● **WHAT YOU NEED TO DO**: Since only part of the material below is wanted, output exactly the lines from the one with "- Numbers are" up to and including the one with "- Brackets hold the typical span".

MATERIAL FOR THIS EXERCISE section start

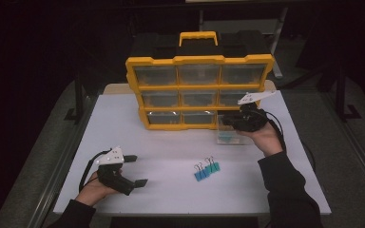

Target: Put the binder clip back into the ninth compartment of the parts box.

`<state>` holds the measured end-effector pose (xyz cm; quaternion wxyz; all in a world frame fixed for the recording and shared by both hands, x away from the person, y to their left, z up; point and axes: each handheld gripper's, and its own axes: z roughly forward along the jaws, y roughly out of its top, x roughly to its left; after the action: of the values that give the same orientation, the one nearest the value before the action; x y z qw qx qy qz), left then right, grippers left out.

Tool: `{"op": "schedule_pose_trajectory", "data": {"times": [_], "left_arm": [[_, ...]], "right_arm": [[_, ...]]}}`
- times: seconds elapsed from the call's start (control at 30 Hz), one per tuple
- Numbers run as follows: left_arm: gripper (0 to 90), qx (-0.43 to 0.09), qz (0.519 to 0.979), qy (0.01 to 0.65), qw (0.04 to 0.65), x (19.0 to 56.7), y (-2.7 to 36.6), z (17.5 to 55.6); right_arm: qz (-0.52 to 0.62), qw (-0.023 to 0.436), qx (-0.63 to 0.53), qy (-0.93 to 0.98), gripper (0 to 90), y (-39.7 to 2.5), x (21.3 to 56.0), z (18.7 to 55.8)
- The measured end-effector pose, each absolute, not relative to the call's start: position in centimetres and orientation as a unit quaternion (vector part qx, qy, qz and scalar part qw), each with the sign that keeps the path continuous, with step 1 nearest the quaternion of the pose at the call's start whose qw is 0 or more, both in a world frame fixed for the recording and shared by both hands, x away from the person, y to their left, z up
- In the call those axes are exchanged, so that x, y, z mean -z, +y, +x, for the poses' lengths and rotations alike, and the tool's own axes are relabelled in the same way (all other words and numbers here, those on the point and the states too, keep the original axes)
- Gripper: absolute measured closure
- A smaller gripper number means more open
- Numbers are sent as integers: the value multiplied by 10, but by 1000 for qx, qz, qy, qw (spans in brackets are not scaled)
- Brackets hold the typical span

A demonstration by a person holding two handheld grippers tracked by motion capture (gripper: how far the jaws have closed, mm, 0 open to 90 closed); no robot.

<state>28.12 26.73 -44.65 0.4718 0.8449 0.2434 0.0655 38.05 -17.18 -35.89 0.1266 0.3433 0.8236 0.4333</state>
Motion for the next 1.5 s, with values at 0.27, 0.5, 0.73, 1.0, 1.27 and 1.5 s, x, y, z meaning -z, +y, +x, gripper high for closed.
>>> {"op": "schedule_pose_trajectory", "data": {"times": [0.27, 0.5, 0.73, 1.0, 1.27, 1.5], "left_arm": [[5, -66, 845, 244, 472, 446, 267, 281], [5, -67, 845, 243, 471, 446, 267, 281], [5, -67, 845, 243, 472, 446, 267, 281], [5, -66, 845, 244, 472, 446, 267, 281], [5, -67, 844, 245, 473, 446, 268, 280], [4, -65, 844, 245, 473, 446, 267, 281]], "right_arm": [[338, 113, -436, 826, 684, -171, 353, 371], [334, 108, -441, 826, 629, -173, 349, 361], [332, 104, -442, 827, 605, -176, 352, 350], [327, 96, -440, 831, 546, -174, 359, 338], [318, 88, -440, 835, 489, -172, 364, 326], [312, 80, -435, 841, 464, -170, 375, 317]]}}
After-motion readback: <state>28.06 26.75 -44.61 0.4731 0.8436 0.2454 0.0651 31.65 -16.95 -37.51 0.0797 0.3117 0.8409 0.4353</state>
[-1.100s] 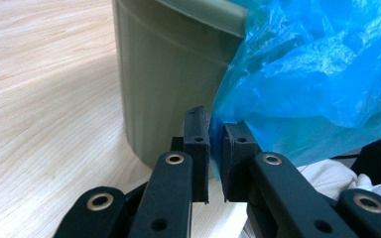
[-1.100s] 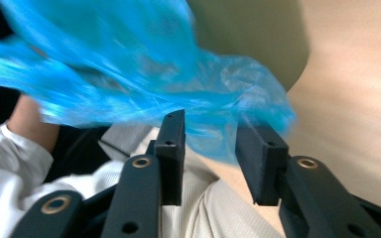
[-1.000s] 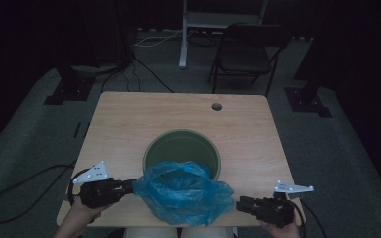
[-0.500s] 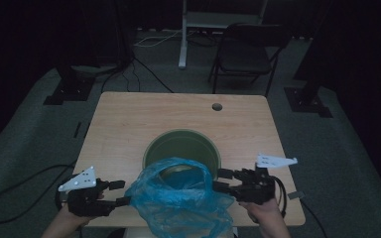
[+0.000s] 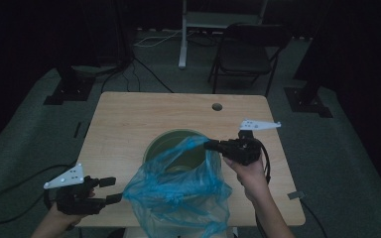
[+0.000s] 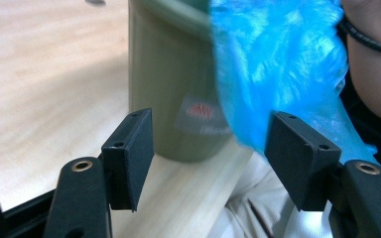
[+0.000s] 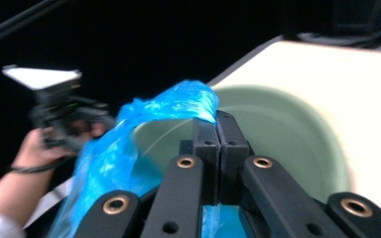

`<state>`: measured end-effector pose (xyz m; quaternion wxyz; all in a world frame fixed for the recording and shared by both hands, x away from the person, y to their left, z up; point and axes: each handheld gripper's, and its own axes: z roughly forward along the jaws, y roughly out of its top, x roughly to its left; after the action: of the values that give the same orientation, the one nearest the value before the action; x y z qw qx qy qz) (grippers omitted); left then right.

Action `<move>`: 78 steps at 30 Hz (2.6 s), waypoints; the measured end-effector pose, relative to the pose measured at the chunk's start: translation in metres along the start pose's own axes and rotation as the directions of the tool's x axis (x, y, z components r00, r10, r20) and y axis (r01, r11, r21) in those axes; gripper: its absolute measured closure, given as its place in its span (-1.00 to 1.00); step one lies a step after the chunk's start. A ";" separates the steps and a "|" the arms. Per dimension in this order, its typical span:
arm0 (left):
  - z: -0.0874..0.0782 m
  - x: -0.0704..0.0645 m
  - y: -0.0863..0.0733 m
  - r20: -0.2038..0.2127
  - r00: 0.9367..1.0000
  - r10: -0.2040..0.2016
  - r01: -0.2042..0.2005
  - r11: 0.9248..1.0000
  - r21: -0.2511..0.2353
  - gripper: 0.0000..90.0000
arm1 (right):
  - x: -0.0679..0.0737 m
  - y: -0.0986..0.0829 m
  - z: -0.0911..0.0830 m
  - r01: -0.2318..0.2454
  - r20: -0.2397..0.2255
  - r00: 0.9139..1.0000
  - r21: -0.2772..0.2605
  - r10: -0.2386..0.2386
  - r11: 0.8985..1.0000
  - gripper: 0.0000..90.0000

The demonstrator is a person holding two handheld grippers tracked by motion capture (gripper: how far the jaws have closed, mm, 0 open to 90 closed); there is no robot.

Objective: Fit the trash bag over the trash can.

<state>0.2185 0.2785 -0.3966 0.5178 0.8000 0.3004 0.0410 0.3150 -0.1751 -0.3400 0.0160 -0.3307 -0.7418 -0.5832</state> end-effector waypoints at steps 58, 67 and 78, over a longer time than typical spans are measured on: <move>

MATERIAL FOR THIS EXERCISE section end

● **SOLUTION TO THIS EXERCISE**:
- Numbers are sent as integers: the value multiplied by 10, but by 1000 for qx, qz, qy, qw (spans in brackets are not scaled)
- Brackets hold the typical span

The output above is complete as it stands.